Crumpleton · 28/05/2023 09:12

Your mum needs to respect your decision in the same way that you respect hers.

I've been NC with my sibling due to the awful behaviour for over 20 years and would never let her back into my life.

CinnamonJellyBeans · 28/05/2023 09:19

She sounds a bit messed up. It sounds like her childhood may have been different to yours? Yet you were raised together? Under the same roof with the same mum and male parent? Indeed, she had an advantage over you: She also had a big sister who was five years older, looking after her too, didn't she?

Why did you turn out "well" but not her?

Chispazo · 28/05/2023 09:20

I agree with the poster who advised you to let your mum know that this affects your mental health. Let your mum know that you may reassess in a year or two.

I do think people have the capacity to change. Saying that, my mother hasn't, but I have. Lots of people can change. I had an epiphany at about 36 where I realised that I cared more about appearing happy than being happy.
My parents' parenting of me really destroyed me but even while I was healing, I still went back to the dry well with hope, only to be disappointed again. I know now though. It's a dry well, so I don't approach the well with any thirst.
Xxx

bluebeck · 28/05/2023 09:22

RedHelenB · 28/05/2023 06:26

Calling her " this girl" sounds very antagonistic. She's a blood relative , your sister. And I wonder if there's sone jealousy on your part and thats why you hate the fact that your mother is hapoy to be back in contact. Lots of sisters don't get on, I feel for your mother bur as others sat its your choice whether you see your sister or not.

I totally agree with this.

Your language betrays you OP. This is a sister you grew up with as a child. You have decided to demonise her.

She may have done really awful things and your NC could be completely justified, but the way you write about her makes me wonder if you are stuck in the past. A jealous six year old whose mother’s attentions are now focused on a new arrival.

You don’t have to have any contact with her just because she’s family. But don’t pretend she isn’t.

EasterBreak · 28/05/2023 09:28

Yabu. I grew up in a house with 2 half siblings. We have the same mum and there's a 12 year age gap but there's no 'half' about it and never has been, they are my sisters. They have annoyed me greatly in the past but they are my family.

whumpthereitis · 28/05/2023 09:29

bluebeck · 28/05/2023 09:22

I totally agree with this.

Your language betrays you OP. This is a sister you grew up with as a child. You have decided to demonise her.

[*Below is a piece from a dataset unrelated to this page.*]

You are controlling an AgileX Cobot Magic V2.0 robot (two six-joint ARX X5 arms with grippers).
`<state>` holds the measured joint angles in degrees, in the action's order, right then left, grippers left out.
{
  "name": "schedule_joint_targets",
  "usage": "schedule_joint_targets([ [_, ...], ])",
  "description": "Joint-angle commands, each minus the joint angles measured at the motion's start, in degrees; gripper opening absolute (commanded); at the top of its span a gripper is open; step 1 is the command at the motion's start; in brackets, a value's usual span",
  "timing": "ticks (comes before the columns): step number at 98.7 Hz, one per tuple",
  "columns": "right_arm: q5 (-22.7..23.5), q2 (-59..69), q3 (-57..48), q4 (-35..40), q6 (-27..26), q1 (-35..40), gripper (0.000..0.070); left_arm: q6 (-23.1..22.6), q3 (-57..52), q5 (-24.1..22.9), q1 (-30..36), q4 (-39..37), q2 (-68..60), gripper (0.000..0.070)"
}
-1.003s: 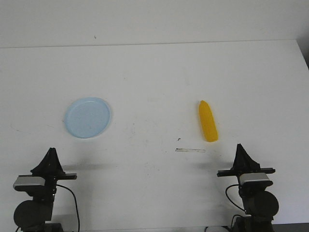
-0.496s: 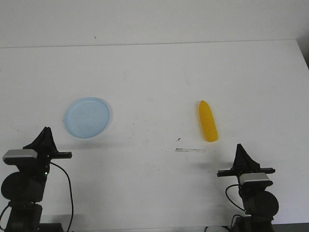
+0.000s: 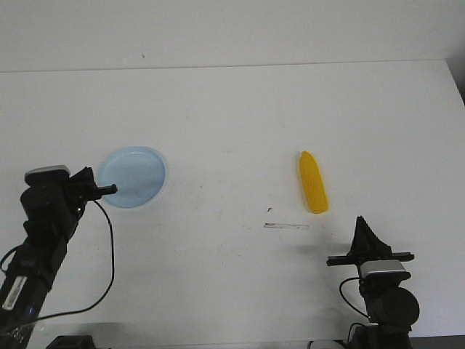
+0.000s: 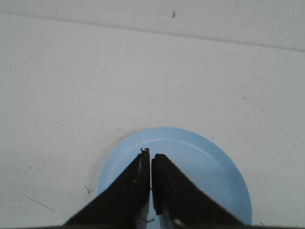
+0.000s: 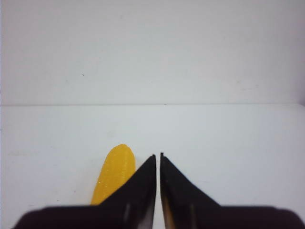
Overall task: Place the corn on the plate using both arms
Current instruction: 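Reach the left gripper forward to the near rim of the blue plate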
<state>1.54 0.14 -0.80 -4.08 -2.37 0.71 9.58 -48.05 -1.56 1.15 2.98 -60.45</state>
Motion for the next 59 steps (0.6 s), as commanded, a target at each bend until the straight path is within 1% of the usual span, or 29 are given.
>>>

She may have done really awful things and your NC could be completely justified, but the way you write about her makes me wonder if you are stuck in the past. A jealous six year old whose mother’s attentions are now focused on a new arrival.

You don’t have to have any contact with her just because she’s family. But don’t pretend she isn’t.

Or perhaps the ‘demonising’ is in fact a recognition of her half sisters terrible behaviour. She may have grown up with her, but that doesn’t oblige her to consider her well, tolerate mistreatment, or even consider her a sister in the fullest sense of the word.

Of course the half sister is family, but that is as meaningless or as meaningful as you want it to be. A lot of posters are hung up on the ‘half sister’ designation, but she is in fact a half sister and OP is perfectly entitled to acknowledge that. It’s not her fault if others are uncomfortable with that for whatever personal reasons.

whumpthereitis · 28/05/2023 09:30

EasterBreak · 28/05/2023 09:28

Yabu. I grew up in a house with 2 half siblings. We have the same mum and there's a 12 year age gap but there's no 'half' about it and never has been, they are my sisters. They have annoyed me greatly in the past but they are my family.

What has that got to do with OP? She’s talking about her own half sister, no one else’s.